Some things can be separated and still maintain their unique characteristics: a deflated balloon is still a balloon—even without air in it; separate bees from flowers and they will still be bees and flowers, although eventually both will die without the other. But some things cannot be separated and maintain their coherence: split the nucleus of an atom and see what happens.

In a similar way, everything Jesus claims about Himself is inextricably tied to God the Father. Jesus’ glory is tied to the Father’s glory; Jesus’ honouring of the Father is in balance with the Father’s honouring of Jesus; even the sovereignty of Jesus is inseparable from the sovereignty of the Father. So it’s no surprise that in this passage of John’s gospel (8:12-59) Jesus references the Father twenty-eight times. In a word, He is obsessed with Him. The centrality of the importance of the Father to the Son’s identity is summed up in the phrase Jesus now proclaims, “I know him.”

On the surface, to say we know someone is simple enough. We use it quite commonly in day-to-day life referring to family members, friends and even acquaintances. At some point, though, we recognize we can’t honestly apply the phrase to a relationship unless there is a certain level of mutual knowing involved. We may know about our country’s Prime Minister, or its President, or about other famous and infamous people, but we can’t sincerely say we know them unless we have connected at some level of intimacy.

Jesus makes this distinction in His discussion with the sanctimonious Jewish ruling class that have been challenging Him. He highlights the uniqueness of His claim to know the Father against the sham of their claims.

“Though you do not know him, I know him,” Jesus asserts. “If I said I did not, I would be a liar like you, but I do know him and keep his word.” Sharp contrast. Jesus does not mince His words when He wants to make an important point. He is saying, ‘you lie when you say you know the Father; I would be lying if I said I didn’t.’

The more we think about that claim, the more fantastic we realize it to be. Who can truly know God? Eight centuries earlier, Isaiah, God’s hand-picked prophet, had quoted God saying, “As the heavens are higher than the earth, so are my ways higher than your ways, and my thoughts than your thoughts” (Isaiah 55:9); and a little later a prophet named Jeremiah quoted God as saying He is not impressed by human power, “but let him who boasts boast about this: that he understands and knows me…” (Jeremiah 9:24a). The implication is that this lofty goal of knowing God can never be fully achieved by created beings.

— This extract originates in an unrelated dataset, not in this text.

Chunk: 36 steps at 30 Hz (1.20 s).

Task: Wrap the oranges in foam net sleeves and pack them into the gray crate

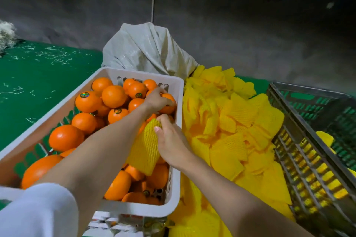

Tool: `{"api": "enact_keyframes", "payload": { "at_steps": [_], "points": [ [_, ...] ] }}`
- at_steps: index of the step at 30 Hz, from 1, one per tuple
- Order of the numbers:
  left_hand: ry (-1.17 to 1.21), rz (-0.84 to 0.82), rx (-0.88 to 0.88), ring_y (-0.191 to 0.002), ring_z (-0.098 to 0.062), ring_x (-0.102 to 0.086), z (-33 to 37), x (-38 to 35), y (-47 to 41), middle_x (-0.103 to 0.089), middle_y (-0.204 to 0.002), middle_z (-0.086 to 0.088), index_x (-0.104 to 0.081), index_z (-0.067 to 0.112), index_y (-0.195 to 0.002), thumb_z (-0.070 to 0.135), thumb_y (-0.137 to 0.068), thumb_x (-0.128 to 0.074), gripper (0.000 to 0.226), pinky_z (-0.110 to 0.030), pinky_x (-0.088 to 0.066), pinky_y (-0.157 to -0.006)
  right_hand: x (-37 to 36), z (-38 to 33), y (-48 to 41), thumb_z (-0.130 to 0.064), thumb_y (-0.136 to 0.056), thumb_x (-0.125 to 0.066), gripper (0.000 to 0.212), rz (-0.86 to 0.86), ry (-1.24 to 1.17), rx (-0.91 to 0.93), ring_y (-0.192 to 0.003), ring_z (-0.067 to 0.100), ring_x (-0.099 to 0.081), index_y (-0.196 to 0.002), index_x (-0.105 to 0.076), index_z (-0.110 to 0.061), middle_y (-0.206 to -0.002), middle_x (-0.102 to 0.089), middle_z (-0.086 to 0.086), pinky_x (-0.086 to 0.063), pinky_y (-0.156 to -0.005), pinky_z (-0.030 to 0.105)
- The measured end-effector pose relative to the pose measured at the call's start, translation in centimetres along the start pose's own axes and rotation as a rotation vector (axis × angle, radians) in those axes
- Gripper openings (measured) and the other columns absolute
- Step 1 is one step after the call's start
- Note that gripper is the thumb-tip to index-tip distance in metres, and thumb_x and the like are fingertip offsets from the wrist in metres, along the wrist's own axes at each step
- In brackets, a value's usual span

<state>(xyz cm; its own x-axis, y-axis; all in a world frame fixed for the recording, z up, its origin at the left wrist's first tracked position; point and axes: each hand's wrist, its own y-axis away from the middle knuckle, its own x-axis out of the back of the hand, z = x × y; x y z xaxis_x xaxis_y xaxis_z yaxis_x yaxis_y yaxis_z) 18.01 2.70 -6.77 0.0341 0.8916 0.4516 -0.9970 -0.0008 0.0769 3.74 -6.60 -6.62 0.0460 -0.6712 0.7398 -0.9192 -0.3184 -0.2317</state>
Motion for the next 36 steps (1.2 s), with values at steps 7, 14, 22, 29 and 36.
{"api": "enact_keyframes", "payload": {
  "at_steps": [7,14,22,29,36],
  "points": [
    [0.515,-0.026,0.175,-0.098,-0.023,-0.055,2.0,3.2,6.0,-0.052,-0.115,-0.006,-0.047,0.018,-0.119,0.026,-0.085,-0.065,0.039,-0.040,-0.057,-0.071,0.5,-0.5,0.4,-0.016,-0.098,-0.041,0.004,0.026,-0.112,0.047,-0.069,0.022,-0.040,-0.095,-0.040,-0.014,-0.069,-0.039,0.000,-0.025,-0.060,0.035],
    [0.966,-0.219,0.260,-0.078,-0.028,-0.072,2.7,4.1,13.6,-0.074,-0.089,-0.016,-0.059,0.011,-0.108,0.040,-0.093,-0.052,0.034,-0.039,-0.054,-0.060,2.7,-2.1,2.9,-0.011,-0.076,-0.041,0.012,0.124,-0.801,-0.004,-0.063,0.014,-0.034,-0.065,-0.041,-0.012,-0.065,-0.037,0.000,-0.027,-0.060,0.031],
    [1.029,-0.074,0.146,-0.076,-0.024,-0.069,5.1,-1.6,17.9,-0.063,-0.118,-0.021,-0.051,0.008,-0.131,0.021,-0.092,-0.055,0.041,-0.026,-0.056,-0.054,6.9,-1.6,6.6,-0.012,-0.069,-0.038,0.009,0.188,-0.779,0.070,-0.060,0.007,-0.036,-0.062,-0.043,-0.014,-0.061,-0.039,0.000,-0.032,-0.057,0.024],
    [1.028,-0.130,0.054,-0.078,-0.018,-0.070,5.9,-6.3,21.1,-0.072,-0.087,-0.004,-0.061,0.022,-0.110,0.036,-0.064,-0.070,0.049,-0.037,-0.056,-0.070,10.5,2.1,9.4,-0.021,-0.076,-0.040,0.012,0.465,-0.467,-0.027,-0.046,0.003,-0.032,-0.067,-0.047,-0.024,-0.047,-0.040,-0.012,-0.025,-0.048,0.023],
    [0.939,-0.220,0.150,-0.100,-0.026,-0.068,7.3,-9.8,22.1,-0.072,-0.107,-0.009,-0.061,0.021,-0.121,0.051,-0.084,-0.058,0.048,-0.043,-0.052,-0.092,12.6,3.4,11.9,-0.013,-0.081,-0.045,0.022,0.604,-0.195,0.125,-0.057,0.001,-0.037,-0.086,-0.059,0.003,-0.062,-0.040,-0.013,-0.026,-0.058,0.023]
  ]
}}
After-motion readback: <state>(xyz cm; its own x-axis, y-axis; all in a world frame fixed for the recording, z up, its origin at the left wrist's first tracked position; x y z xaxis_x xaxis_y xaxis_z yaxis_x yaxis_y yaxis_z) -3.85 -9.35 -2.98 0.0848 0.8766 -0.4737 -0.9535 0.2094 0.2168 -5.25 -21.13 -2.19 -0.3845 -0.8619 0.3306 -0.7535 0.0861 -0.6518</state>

So a claim to know—to fully and completely know— the Father is a claim of something at the level of equality with Him. It is a claim of cognitive intimacy that puts Jesus in a unique relationship and on par with the Father. But then Jesus is not a created being as we are; He is the “only begotten”, the “one and only” Son of the Father (John 3:16). His essence is eternally and inextricably bound up in the essence of the Father. We cannot fully know what that means—we have nothing in our experience that corresponds to that kind of knowing of God. At least, not yet.

Fortunately for those who choose to follow Jesus, to accept His offer of relationship, something amazing happens; we are brought into an intimacy with God that is foundationally one of mutual knowing. Jesus explains to His disciples (and by implication, to all throughout history who have looked to Him), “If you really knew me, you would know my Father as well. From now on, you do know him and have seen him” (John 14:7). So the Apostle Paul extrapolates this idea by saying, “I consider everything a loss compared to the surpassing greatness of knowing Christ Jesus my Lord” (Philippians 3:8). The author of Hebrews explains that this new thing—this new kind of knowing of God—was in the mind of God to produce in humanity when He conceived of us. It takes time, and it takes the unsurpassed power of God to create the right conditions for it to happen, but without a doubt it is happening.

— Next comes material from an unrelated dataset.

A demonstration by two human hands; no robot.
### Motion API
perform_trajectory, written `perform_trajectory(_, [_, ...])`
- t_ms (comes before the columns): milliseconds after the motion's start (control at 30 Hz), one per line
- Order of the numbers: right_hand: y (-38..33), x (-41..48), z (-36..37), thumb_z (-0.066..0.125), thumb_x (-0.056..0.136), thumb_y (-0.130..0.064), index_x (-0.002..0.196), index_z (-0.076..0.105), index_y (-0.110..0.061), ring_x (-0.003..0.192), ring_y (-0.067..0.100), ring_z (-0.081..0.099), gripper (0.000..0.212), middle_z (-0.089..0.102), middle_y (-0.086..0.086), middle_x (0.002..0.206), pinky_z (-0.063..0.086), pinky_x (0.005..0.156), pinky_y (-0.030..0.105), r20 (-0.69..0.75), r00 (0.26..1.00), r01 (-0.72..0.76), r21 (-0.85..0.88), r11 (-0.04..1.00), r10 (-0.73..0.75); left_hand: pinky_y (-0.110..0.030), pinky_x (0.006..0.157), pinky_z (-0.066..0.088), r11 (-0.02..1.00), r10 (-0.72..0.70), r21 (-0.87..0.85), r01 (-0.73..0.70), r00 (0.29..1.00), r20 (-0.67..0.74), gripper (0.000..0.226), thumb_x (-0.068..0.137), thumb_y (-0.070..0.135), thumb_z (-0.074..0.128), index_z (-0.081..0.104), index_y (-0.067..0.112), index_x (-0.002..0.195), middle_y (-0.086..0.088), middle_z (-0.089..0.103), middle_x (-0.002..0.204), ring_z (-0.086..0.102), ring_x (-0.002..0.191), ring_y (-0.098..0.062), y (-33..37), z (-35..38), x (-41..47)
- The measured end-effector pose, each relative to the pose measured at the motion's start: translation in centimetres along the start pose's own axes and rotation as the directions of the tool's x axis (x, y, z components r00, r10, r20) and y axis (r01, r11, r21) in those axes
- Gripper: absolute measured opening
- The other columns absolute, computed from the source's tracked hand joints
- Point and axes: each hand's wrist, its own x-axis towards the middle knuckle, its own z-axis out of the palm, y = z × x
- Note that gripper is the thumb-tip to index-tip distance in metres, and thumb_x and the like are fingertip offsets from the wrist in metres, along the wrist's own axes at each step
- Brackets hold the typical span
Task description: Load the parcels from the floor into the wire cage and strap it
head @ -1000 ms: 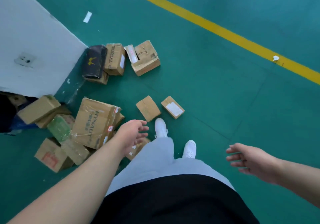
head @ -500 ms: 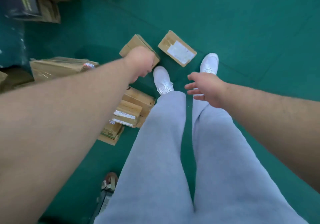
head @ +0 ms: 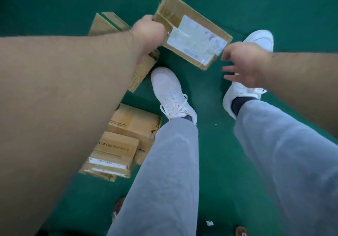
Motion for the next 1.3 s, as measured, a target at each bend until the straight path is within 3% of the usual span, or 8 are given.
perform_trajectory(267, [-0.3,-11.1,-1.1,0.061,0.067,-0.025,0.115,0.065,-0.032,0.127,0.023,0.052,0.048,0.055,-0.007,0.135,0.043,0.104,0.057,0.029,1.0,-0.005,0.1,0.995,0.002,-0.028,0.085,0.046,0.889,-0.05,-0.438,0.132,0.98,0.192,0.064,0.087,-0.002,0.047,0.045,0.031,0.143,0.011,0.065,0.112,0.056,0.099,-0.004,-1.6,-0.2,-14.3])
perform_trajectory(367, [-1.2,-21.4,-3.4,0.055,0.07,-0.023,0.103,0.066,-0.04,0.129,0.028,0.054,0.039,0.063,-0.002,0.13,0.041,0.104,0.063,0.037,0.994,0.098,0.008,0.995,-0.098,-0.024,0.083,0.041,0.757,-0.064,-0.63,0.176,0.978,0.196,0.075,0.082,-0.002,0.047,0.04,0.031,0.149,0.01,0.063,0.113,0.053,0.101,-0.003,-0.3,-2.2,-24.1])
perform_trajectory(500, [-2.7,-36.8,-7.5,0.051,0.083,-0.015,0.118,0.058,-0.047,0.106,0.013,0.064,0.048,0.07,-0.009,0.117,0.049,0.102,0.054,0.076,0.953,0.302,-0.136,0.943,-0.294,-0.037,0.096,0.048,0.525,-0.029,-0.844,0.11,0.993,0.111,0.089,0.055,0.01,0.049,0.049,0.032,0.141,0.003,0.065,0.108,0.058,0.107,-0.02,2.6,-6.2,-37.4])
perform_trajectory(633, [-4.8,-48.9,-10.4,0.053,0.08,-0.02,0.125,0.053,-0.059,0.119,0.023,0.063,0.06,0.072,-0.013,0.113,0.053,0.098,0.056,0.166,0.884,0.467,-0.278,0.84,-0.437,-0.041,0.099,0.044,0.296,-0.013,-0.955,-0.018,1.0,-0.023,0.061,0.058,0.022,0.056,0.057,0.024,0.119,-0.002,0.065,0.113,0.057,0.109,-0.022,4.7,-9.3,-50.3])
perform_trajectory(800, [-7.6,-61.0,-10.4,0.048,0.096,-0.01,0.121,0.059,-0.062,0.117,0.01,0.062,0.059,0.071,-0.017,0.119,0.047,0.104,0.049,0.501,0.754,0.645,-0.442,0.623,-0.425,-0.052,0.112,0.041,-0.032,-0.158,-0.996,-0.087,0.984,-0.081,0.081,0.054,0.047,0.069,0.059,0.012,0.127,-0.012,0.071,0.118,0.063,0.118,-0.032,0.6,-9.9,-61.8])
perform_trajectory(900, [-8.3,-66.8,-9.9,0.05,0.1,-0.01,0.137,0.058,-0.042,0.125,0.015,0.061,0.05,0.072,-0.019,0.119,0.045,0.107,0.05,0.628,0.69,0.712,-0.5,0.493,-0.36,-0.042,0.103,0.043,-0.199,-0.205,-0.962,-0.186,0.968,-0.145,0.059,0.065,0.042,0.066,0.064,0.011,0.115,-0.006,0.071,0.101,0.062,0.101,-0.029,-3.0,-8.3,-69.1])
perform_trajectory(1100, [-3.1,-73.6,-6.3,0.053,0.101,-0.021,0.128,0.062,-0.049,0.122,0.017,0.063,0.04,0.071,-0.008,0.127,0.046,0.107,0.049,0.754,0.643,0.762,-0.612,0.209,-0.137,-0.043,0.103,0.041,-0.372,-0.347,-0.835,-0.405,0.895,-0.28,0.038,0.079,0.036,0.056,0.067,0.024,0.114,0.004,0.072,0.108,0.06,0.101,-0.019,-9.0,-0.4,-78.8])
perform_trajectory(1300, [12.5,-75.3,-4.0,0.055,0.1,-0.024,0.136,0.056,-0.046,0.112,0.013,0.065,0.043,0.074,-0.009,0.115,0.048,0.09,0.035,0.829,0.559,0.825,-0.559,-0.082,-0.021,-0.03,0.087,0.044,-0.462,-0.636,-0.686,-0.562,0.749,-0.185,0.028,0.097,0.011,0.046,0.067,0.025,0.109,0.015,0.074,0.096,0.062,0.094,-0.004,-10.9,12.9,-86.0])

“I will put my laws in their minds and write them on their hearts,” Jeremiah quotes God saying. “I will be their God, and they will be my people. No longer will a man teach his neighbour, or a man his brother, saying, ‘Know the Lord,’ because they will all know me, from the least of them to the greatest. For I will forgive their wickedness and will remember their sins no more” (Hebrews 8:10-12).

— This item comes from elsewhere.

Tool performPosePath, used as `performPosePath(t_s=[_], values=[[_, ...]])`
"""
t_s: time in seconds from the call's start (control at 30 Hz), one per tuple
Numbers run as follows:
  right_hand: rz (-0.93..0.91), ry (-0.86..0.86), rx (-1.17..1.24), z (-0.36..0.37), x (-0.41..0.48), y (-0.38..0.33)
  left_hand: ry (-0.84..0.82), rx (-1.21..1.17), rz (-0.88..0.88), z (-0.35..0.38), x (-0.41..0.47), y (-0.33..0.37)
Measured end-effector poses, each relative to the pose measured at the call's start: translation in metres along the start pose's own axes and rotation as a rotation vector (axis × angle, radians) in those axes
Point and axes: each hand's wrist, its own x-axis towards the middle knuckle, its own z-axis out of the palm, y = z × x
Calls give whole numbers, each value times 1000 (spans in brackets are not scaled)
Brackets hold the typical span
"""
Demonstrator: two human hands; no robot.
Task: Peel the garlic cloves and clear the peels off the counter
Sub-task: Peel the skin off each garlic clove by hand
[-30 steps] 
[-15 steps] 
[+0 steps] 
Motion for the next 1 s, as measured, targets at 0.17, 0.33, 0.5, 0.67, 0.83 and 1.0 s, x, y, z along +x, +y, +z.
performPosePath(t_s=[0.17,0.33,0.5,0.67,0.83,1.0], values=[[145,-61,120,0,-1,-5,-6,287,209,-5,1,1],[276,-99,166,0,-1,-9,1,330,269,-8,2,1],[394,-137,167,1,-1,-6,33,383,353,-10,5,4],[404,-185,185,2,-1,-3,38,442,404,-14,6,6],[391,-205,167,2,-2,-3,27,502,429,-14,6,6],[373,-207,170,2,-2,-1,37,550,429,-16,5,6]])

Amazing news. Our best response to this news is to commit every day to spending increasing time with Jesus; we can read His Word, incorporating what we learn about Him into our lives; we can commit portions of that Word to memory, recalling them in times of need; and we can converse with Him—a process we call prayer. That is our part now in the glorious adventure we will spend eternity exploring—that of knowing God. There will be more when we finally see Him face to face. For now, know and be known.

(Photo Credit: [[File:NNSA-NSO-504.jpg|NNSA-NSO-504]])

WHO IS JESUS? #11

Balloon.jpg

Knower of the Father.

Some things can be separated and still maintain their unique characteristics: a deflated balloon is still a balloon—even without air in it; separate bees from flowers and they will still be bees and flowers, although eventually both will die without the other. But some things cannot be separated and maintain their coherence: split the nucleus of an atom and see what happens.

In a similar way, everything Jesus claims about Himself is inextricably tied to God the Father. Jesus’ glory is tied to the Father’s glory; Jesus’ honouring of the Father is in balance with the Father’s honouring of Jesus; even the sovereignty of Jesus is inseparable from the sovereignty of the Father. So it’s no surprise that in this passage of John’s gospel (8:12-59) Jesus references the Father twenty-eight times. In a word, He is obsessed with Him. The centrality of the importance of the Father to the Son’s identity is summed up in the phrase Jesus now proclaims, “I know him.”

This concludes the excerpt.